'Blue' Notes Thanks for your story on NYPD Blue ( 194, Oct. 29). Let all those affiliate stations that have refused to air Blue show reruns of Hee Haw while their viewers drive across the border for what you rightly called ''TV's hottest (and best) new drama.'' Good ratings are the best revenge. Keith Flanders New York City

I applaud Lisa Schwarzbaum's first-class profile of NYPD Blue, which is not a cheap piece of exploitative trash, but a stylishly written, professionally acted drama about big-city cops. The priggish affiliates that have refused to carry it and the baying pressure groups who've denounced it should wake up to the fact that with Blue, TV is finally beginning to take its head out of the sand in regard to human sexuality and language. Duane Brooks Pittsburgh

Apparently, the only way an already good cop show acquires a sufficient audience is to add nudity and profanity. Damn! I wish Barry Levinson had thought of that; maybe Homicide: Life on the Street would still be on the air. J.D. Fisher Stonewall, Colo.

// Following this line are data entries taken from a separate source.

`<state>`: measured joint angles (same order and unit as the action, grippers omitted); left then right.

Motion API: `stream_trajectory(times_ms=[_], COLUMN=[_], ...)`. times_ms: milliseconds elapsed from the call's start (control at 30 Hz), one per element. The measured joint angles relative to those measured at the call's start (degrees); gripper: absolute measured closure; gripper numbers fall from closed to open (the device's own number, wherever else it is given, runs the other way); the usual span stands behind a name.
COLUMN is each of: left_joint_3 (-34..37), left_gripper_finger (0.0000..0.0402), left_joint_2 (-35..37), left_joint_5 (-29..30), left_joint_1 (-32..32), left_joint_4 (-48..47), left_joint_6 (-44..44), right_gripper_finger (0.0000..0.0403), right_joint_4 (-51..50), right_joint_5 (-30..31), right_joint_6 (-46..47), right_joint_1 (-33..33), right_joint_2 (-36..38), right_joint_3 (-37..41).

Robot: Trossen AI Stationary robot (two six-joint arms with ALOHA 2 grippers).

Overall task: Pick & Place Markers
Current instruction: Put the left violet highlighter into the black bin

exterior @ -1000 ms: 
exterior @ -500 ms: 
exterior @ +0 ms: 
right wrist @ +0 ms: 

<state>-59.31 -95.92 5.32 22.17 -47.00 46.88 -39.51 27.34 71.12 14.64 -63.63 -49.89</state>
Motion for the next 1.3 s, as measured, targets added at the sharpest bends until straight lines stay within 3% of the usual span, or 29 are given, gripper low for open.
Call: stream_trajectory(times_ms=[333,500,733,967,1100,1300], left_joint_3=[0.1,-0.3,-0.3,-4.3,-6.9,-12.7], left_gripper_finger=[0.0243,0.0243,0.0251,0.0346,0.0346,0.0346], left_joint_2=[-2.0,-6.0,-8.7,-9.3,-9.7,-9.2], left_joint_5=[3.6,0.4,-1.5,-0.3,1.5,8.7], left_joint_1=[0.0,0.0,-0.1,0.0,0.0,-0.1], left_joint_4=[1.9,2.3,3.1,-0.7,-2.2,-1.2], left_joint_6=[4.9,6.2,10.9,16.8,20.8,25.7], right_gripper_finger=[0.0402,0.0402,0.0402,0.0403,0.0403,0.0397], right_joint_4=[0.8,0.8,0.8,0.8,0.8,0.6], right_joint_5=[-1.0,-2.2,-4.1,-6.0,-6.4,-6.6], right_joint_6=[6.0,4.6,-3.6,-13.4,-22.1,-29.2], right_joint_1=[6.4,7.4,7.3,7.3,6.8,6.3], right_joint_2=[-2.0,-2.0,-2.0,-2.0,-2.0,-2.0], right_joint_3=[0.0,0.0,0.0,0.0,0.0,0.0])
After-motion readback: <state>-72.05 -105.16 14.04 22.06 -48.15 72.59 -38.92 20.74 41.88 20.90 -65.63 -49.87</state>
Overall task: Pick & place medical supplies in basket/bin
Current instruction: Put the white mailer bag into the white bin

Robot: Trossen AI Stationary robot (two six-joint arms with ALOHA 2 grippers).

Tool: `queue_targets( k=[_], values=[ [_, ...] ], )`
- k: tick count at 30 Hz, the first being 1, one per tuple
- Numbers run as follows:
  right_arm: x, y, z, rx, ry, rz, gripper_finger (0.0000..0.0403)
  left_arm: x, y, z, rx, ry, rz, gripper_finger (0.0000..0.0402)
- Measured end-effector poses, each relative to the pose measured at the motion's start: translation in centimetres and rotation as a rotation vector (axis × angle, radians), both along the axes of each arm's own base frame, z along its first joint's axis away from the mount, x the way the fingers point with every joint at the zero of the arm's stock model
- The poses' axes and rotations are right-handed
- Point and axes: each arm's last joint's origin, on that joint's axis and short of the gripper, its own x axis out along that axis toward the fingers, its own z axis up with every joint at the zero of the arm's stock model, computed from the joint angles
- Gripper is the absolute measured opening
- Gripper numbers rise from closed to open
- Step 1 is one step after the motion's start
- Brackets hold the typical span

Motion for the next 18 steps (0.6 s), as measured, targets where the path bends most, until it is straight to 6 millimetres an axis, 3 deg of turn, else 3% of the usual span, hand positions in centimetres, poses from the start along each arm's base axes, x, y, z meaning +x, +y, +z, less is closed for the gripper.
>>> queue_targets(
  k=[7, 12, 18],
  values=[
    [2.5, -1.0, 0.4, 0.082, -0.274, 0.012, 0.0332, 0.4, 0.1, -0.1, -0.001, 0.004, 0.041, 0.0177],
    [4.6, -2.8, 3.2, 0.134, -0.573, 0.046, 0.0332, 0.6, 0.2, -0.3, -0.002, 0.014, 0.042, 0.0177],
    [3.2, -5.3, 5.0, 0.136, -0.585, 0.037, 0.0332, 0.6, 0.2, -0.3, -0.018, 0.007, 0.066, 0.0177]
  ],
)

In your article on NYPD Blue, you discuss Dennis Franz's first role on Hill Street Blues as Sal Benedetto. Any die-hard Hill Street fan knows Benedetto died from a self-inflicted gunshot wound when he was cornered by the police in a bank vault, not from a dynamite explosion. Michael Milner Wichita

Soapboxes

It doesn't take a genius to figure out why the soaps are dying out. While they've been running the same story lines for the past 10 years, talk shows offer a variety of eccentric characters and creative mayhem. Soaps give you characters who are clones of blond, perky, D-cupped women and muscular, square-jawed, misunderstood men. Talk shows give you transvestites, women who sleep with their mothers' bisexual plumbers, and people who've been seduced by aliens in UFOs. Is there really any comparison? Mary Shelton Riverside, Calif.

Reba-rouser

Thanks for the wonderful article on Reba McEntire. She's been my favorite musician for as long as I can remember. It is high time this classy country lady got some credit! Keep up the good work Reba, and you too, EW. Jennifer McDowell Casper, Wyo.

Catalog Copy

So, George Tirebiter, former child star (Highschool Madness) and Firesign Theatre in-joke, is going to play Bart in The Simpsons: The Next Generation (Kids Extra)? It's obscure stuff like this that puts your magazine head and shoulders above the crowd. Shoes for industry!

Will Pfeifer Rockford, Ill.

Clarification: Our Q&A with Ren & Stimpy (Kids Extra) was written jointly by Billy West and Bob Camp, not solely by Camp.